リビングから寝室まで見て回ったが、タブレット端末は見つからなかった。
「ありませんね。アパートになくて、事務所にも、ここにもないとなると、タブレット端末はどこにいったのでしょう」
「北城は融資を募るために田川のマンションを訪ねた。説明用に資料くらい作っただろう。それをタブレット端末に保存しておいた」
「きっとそうですよ。タブレット端末は田川のマンションにあるのではないでしょうか」
「やつは何か言っていたか?」
「いえ、タブレット端末のことは何も言っていませんでした」
「あいつにタブレット端末のことを聞くように言っておけ」と祓川が言う。駆け出しの服部が誰かに命令など出来るはずがない。
「現場を調べた時に、タブレット端末があったかどうか、後で鑑識に確認してみます」と答えておいた。
「何か手掛かりになりそうなものはないか?」
田川との関連を示すものはないか探した。
こちらはアパートと違って食器や家具、食材まで一通り揃っていたが、仕事に関するものは何もなかった。事務所の二階だ。仕事を持ち帰る必要はなかったからだろう。

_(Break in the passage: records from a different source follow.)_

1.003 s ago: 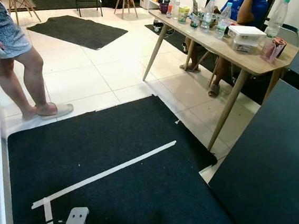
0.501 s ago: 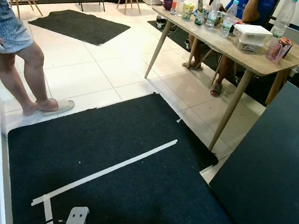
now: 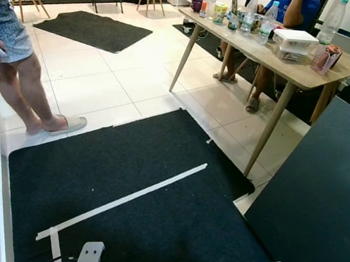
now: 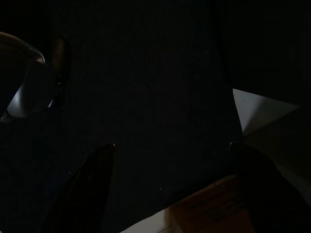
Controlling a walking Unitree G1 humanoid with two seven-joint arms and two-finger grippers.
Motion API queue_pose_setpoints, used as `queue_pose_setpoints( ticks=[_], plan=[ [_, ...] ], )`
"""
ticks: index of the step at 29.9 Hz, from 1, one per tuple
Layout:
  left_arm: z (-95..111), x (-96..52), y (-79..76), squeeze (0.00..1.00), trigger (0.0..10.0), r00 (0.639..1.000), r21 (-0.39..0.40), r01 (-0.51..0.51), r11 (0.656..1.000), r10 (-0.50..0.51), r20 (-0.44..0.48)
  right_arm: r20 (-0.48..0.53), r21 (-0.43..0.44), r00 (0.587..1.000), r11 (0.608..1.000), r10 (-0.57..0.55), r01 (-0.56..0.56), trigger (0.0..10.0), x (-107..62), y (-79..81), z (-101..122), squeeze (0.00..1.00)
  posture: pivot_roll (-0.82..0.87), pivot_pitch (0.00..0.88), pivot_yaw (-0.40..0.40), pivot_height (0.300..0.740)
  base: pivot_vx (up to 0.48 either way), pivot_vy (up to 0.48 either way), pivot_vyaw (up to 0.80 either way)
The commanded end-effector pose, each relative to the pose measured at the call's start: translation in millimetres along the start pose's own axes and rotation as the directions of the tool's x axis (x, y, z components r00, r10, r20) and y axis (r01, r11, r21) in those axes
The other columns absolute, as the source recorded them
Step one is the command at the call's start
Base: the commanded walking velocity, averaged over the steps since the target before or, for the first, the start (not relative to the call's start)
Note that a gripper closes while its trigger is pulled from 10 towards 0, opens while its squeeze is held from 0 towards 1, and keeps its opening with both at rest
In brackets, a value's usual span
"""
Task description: Restocking fridge
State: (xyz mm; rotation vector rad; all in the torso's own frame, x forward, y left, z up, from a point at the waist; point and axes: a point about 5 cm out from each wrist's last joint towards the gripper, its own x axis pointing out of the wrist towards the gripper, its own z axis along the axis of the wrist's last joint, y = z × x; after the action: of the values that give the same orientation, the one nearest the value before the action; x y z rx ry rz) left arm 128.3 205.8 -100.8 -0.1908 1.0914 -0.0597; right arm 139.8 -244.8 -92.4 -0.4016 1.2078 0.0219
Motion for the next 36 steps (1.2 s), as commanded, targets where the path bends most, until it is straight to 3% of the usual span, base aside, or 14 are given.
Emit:
queue_pose_setpoints(
  ticks=[1, 9, 23, 31, 33, 36],
  plan=[
    [-1.9, 1.7, -5.8, 0.00, 10.0, 1.000, 0.023, 0.018, 1.000, -0.018, -0.019, -0.011, 0.000, 1.000, 1.000, 0.001, -0.001, 10.0, 0.1, 3.8, -1.9, 0.00, 0.00, 0.000, -0.064, 0.740, 0.000, 0.000, 0.00],
    [-1.6, 1.8, -5.6, 0.00, 10.0, 1.000, 0.027, 0.011, 1.000, -0.011, -0.016, -0.026, -0.003, 1.000, 1.000, 0.003, -0.003, 10.0, -0.2, 3.1, -6.7, 0.00, 0.01, 0.000, -0.067, 0.740, 0.000, 0.000, 0.00],
    [0.7, 1.4, -3.6, 0.00, 10.0, 1.000, 0.043, 0.004, 0.999, -0.003, -0.010, -0.042, -0.021, 0.998, 0.999, -0.040, 0.039, 10.0, -2.2, -14.8, -17.7, 0.00, 0.00, 0.000, -0.065, 0.740, 0.000, 0.000, 0.00],
    [-2.7, 0.6, 0.0, 0.00, 10.0, 0.999, 0.049, -0.036, 0.998, 0.038, -0.036, -0.074, 0.006, 0.997, 0.999, -0.032, 0.032, 10.0, -2.7, -6.3, -28.1, 0.00, -0.02, 0.000, -0.046, 0.740, 0.000, 0.000, 0.00],
    [-0.3, -0.9, 7.8, 0.00, 10.0, 0.993, 0.177, -0.082, 0.981, 0.095, -0.066, -0.060, -0.013, 0.998, 1.000, 0.001, -0.002, 10.0, -2.6, 1.9, -29.1, 0.00, -0.01, 0.000, -0.037, 0.740, 0.000, 0.000, 0.00],
    [0.7, -1.9, 10.1, 0.00, 10.0, 0.995, 0.110, -0.081, 0.991, 0.086, -0.043, -0.061, 0.001, 0.998, 1.000, 0.018, -0.018, 10.0, -2.5, 9.0, -30.1, 0.00, -0.02, 0.000, -0.021, 0.740, 0.000, 0.000, 0.00]
  ],
)
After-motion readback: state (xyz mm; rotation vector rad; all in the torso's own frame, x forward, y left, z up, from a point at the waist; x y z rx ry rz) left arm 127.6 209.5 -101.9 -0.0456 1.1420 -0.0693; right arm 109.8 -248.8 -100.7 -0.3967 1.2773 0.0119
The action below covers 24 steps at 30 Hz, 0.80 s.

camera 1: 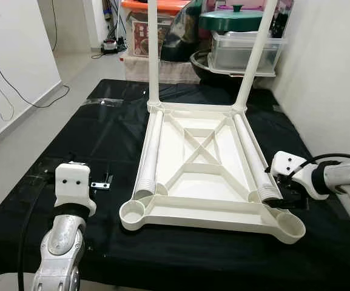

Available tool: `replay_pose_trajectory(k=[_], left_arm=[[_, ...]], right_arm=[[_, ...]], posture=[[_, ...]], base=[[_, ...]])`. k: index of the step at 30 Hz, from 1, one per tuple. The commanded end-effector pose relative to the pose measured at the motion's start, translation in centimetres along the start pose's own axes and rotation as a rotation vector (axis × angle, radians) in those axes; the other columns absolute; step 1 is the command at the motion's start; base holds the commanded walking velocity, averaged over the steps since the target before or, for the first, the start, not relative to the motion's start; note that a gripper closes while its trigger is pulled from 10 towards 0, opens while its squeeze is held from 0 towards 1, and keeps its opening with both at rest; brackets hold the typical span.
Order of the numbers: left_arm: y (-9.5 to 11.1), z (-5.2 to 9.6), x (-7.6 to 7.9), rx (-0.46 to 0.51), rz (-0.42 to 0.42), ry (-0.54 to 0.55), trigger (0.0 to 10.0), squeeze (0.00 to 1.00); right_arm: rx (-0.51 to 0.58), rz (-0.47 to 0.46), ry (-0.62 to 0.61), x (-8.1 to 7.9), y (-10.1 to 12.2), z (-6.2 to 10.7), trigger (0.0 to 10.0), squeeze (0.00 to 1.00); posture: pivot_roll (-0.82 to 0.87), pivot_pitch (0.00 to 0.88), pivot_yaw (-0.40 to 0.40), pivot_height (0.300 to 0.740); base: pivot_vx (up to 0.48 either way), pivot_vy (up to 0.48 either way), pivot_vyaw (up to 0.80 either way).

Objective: Building children table

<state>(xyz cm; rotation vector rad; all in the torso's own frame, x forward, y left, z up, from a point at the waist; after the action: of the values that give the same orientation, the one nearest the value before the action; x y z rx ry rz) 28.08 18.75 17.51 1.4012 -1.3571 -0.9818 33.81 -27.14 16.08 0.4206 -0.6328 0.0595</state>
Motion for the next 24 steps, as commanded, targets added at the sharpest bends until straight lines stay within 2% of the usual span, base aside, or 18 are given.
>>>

寝泊りしていたと言っても、家具は多くない。部屋中見て回るのに時間はかからなかった。
「何か見つかりましたか?」と服部が尋ねた。
「何もない」と返事が返ってくるかと思ったが、祓川が「これだ」と言って一枚のチラシを服部に渡した。北城が経営する「北城エステート」の新聞チラシだ。部屋にあったとしても不自然ではない。
「これがどうかしましたか?」
「よく見ろ、余白に書き込みがある」
確かにチラシの余白に数字が書かれてあった。「桁数から見て、電話番号だ。誰かに番号を教えられて、メモしたものだろう」
「どこにあったのですか?」
「テーブルの下に落ちていた」
床に落ちていたチラシの余白に数字が書かれていることまで、よく気がついたものだ。祓川は仲間内で「伝説の刑事」と呼ばれている。冷やかしで言っているのかと思ったが、本当に優秀な刑事のようだ。
祓川が部屋を出て行こうとする。服部は慌てて後を追った。